*Assignment*
Search the records below for the string "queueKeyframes" and copy each line where it turns up.

*Source data*
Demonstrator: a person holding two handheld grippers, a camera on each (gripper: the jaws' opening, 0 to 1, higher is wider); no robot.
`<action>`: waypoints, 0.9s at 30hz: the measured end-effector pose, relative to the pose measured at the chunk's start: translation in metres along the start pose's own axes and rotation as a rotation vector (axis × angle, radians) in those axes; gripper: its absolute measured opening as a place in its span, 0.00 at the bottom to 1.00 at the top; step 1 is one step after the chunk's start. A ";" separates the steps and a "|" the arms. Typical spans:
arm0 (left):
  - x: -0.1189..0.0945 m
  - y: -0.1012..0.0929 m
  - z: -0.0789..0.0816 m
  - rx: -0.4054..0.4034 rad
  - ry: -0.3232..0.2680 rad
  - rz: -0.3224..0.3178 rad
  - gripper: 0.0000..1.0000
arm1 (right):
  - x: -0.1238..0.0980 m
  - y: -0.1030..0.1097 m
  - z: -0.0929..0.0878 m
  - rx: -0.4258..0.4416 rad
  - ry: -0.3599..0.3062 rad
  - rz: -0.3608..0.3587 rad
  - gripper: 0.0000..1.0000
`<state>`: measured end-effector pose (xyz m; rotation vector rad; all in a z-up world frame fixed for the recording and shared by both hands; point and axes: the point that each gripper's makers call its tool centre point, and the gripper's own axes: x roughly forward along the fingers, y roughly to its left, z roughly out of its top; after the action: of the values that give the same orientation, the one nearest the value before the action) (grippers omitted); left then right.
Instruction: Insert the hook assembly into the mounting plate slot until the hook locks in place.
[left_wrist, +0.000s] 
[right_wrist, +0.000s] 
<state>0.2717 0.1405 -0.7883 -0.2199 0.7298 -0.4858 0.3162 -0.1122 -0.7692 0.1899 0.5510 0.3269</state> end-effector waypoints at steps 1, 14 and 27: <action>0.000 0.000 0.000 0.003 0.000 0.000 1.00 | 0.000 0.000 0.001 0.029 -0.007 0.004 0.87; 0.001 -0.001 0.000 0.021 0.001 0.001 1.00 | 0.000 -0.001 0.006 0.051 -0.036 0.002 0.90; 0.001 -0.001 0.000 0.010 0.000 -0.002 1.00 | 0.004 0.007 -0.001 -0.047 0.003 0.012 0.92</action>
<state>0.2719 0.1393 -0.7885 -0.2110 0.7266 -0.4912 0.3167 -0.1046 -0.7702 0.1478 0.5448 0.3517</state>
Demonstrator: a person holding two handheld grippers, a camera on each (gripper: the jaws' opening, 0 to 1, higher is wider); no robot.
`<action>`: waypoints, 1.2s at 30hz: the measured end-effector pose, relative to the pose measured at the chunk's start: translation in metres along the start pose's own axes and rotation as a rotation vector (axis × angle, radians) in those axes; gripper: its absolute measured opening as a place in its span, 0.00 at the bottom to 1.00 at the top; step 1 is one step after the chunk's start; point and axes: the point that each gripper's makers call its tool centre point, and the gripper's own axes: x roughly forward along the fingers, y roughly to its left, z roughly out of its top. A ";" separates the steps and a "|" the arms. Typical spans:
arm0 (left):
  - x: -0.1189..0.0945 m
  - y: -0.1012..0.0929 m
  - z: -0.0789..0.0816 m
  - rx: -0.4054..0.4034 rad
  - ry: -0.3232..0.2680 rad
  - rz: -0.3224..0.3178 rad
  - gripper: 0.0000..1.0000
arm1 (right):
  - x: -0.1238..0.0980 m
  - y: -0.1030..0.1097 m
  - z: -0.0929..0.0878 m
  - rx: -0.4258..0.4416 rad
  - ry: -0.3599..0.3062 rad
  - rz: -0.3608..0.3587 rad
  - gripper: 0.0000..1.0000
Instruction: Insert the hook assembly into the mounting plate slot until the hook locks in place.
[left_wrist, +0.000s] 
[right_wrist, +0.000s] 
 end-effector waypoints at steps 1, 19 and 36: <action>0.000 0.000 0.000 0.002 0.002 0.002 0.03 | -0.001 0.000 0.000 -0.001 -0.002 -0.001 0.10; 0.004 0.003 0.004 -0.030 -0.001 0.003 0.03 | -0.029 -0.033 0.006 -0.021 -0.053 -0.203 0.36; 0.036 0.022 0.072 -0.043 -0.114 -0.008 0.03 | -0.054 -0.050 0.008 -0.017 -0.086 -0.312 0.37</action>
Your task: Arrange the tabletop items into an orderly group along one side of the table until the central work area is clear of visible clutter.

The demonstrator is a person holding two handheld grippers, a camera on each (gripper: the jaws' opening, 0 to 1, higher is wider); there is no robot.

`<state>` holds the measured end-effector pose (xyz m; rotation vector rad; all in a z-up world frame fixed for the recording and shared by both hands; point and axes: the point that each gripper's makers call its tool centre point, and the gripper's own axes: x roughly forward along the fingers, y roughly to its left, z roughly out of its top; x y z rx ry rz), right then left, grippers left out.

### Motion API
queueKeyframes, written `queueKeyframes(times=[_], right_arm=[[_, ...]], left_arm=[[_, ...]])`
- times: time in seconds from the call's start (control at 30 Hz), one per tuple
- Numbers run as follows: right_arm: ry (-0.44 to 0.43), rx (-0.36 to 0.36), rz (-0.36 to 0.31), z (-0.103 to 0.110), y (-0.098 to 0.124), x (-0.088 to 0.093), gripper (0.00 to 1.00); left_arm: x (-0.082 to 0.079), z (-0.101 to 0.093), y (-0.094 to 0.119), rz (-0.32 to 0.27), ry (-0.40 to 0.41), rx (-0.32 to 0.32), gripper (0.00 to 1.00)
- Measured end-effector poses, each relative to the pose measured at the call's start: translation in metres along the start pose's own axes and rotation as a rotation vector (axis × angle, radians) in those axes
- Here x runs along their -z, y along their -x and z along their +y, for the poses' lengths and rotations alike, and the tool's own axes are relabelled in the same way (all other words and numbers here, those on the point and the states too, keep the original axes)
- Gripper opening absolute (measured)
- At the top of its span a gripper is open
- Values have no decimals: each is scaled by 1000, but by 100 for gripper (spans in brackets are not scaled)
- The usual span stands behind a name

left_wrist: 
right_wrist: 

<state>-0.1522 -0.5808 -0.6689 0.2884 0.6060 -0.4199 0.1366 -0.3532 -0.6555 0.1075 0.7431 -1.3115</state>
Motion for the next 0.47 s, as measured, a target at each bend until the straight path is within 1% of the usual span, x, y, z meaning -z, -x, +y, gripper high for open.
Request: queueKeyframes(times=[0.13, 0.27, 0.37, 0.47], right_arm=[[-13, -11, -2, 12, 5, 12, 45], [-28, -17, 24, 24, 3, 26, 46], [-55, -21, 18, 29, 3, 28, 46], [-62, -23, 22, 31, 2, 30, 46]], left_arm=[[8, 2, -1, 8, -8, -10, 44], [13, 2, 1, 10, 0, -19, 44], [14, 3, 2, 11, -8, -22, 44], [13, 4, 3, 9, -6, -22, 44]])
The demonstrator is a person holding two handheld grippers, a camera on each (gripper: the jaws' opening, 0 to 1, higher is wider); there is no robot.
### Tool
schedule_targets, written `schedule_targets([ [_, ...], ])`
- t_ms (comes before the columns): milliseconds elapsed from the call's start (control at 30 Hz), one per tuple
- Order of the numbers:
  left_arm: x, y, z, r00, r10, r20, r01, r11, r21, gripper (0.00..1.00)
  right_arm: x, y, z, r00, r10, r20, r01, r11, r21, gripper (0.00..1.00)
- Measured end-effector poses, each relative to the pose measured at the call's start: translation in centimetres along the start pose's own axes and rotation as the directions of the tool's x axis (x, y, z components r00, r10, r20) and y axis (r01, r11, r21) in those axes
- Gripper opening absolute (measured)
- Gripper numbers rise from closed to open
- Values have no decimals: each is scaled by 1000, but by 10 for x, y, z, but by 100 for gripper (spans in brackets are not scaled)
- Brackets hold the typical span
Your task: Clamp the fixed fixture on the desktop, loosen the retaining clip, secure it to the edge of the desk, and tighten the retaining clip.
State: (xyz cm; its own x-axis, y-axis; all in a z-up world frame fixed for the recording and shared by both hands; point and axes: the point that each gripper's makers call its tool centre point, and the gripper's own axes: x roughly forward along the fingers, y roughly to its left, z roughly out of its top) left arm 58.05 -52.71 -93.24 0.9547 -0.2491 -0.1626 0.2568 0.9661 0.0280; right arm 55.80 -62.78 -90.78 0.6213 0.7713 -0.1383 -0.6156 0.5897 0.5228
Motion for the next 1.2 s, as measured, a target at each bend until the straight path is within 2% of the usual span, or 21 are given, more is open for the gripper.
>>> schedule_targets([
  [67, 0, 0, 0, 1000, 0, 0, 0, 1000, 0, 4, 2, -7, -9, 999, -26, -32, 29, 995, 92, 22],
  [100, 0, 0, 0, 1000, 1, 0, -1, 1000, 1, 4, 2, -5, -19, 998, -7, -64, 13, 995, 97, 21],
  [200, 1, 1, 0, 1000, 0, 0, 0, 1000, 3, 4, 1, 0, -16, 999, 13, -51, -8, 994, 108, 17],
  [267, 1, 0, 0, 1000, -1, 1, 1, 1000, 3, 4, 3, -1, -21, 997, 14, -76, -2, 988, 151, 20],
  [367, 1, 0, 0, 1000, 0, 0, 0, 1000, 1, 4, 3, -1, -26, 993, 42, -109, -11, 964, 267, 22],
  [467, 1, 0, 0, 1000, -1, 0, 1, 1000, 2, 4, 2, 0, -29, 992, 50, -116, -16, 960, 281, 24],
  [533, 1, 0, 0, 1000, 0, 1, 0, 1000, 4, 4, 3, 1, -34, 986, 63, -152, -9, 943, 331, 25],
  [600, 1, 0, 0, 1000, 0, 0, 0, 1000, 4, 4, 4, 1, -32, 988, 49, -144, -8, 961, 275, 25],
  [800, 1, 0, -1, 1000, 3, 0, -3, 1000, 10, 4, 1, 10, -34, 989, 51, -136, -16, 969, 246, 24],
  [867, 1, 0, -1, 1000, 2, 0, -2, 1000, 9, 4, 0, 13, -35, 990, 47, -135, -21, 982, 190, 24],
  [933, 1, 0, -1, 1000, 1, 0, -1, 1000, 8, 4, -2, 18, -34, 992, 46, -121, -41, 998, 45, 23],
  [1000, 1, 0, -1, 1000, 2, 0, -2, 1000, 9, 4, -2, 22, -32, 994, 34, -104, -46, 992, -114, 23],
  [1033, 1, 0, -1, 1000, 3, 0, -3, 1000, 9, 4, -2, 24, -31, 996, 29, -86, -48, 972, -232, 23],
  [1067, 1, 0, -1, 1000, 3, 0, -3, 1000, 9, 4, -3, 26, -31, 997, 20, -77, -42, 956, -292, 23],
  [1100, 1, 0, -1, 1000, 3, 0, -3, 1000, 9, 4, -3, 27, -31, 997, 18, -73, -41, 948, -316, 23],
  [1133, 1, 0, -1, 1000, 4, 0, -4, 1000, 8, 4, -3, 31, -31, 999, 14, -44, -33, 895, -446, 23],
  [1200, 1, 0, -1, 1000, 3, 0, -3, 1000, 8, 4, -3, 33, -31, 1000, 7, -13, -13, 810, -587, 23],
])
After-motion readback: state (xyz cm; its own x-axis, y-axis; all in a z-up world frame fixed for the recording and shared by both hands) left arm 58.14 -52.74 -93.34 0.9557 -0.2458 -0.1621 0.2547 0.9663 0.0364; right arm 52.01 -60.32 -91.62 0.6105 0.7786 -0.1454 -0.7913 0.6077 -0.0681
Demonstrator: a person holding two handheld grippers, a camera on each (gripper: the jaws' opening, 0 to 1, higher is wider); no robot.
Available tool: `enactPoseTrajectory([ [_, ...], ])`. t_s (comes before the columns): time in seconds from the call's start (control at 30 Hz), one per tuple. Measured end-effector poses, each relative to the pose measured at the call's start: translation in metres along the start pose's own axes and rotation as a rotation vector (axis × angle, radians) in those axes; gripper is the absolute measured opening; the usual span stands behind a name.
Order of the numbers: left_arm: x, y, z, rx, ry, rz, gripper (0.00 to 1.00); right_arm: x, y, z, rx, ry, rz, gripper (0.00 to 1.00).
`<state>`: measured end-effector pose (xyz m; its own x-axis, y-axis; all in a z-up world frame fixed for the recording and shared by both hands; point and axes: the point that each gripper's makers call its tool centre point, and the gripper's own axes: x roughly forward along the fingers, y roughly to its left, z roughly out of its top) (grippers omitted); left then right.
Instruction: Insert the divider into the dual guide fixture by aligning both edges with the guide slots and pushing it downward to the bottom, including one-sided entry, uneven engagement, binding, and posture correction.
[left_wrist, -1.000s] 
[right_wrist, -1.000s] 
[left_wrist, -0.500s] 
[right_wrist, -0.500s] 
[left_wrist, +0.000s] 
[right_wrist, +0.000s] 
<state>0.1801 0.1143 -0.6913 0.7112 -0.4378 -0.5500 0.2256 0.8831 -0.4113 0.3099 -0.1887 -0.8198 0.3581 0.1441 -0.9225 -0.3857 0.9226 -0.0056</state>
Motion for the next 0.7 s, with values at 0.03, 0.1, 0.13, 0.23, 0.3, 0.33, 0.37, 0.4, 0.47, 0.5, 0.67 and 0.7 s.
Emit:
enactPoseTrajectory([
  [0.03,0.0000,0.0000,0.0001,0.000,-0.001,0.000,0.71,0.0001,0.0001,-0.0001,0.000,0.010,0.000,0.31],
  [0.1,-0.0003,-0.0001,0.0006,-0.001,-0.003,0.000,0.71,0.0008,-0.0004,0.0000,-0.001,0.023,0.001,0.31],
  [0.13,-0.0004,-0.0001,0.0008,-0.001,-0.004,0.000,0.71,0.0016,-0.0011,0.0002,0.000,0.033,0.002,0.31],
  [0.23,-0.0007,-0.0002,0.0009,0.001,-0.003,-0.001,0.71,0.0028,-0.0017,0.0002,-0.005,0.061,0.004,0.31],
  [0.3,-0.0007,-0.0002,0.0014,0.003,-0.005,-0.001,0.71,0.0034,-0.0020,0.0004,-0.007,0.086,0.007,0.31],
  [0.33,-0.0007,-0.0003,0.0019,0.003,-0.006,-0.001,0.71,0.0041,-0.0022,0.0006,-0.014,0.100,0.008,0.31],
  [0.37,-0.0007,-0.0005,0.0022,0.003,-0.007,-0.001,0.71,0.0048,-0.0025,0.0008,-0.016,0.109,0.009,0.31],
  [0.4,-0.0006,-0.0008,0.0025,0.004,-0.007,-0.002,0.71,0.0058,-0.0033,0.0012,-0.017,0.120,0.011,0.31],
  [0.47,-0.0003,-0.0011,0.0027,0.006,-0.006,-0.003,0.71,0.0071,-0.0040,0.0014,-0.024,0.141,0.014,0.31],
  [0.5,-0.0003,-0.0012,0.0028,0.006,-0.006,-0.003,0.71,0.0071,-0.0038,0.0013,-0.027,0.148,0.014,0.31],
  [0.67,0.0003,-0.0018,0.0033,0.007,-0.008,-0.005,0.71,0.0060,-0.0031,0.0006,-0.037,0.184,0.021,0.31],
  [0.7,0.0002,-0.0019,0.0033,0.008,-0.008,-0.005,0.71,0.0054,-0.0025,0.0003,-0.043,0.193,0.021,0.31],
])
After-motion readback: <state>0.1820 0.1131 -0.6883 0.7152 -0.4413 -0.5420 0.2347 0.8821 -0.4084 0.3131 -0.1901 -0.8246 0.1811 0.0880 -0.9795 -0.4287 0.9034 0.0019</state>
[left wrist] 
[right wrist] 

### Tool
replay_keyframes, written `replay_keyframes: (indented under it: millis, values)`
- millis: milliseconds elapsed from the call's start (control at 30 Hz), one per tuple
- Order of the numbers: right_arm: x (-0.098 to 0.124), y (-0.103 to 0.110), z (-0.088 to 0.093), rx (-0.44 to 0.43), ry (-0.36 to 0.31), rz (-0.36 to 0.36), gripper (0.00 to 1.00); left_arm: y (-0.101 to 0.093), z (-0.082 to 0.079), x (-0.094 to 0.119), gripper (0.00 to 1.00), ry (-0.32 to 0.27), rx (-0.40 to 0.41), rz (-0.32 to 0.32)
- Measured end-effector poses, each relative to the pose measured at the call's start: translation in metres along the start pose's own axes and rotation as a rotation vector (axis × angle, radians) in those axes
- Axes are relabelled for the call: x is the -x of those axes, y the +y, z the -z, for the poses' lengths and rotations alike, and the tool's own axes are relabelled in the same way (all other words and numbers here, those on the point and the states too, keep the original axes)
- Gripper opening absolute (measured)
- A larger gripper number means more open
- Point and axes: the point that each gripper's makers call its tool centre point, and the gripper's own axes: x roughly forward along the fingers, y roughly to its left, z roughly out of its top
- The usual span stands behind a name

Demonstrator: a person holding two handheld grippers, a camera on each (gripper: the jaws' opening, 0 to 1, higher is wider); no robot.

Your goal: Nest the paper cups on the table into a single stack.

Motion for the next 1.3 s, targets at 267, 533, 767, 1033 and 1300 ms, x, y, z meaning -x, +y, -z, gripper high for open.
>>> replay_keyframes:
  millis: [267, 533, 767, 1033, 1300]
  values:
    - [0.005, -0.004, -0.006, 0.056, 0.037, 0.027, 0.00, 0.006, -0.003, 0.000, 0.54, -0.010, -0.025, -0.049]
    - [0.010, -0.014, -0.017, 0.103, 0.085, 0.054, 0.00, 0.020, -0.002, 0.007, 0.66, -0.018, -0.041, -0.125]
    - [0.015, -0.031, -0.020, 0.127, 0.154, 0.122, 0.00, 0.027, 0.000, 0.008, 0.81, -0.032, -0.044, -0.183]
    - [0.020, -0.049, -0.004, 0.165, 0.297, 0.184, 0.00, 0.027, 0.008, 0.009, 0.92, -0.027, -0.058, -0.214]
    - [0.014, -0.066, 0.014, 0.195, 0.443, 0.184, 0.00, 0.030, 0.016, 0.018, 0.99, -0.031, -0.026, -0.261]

*Answer for this exercise*
queueKeyframes, written `queueKeyframes(times=[_], right_arm=[[_, ...]], left_arm=[[_, ...]])`
Request: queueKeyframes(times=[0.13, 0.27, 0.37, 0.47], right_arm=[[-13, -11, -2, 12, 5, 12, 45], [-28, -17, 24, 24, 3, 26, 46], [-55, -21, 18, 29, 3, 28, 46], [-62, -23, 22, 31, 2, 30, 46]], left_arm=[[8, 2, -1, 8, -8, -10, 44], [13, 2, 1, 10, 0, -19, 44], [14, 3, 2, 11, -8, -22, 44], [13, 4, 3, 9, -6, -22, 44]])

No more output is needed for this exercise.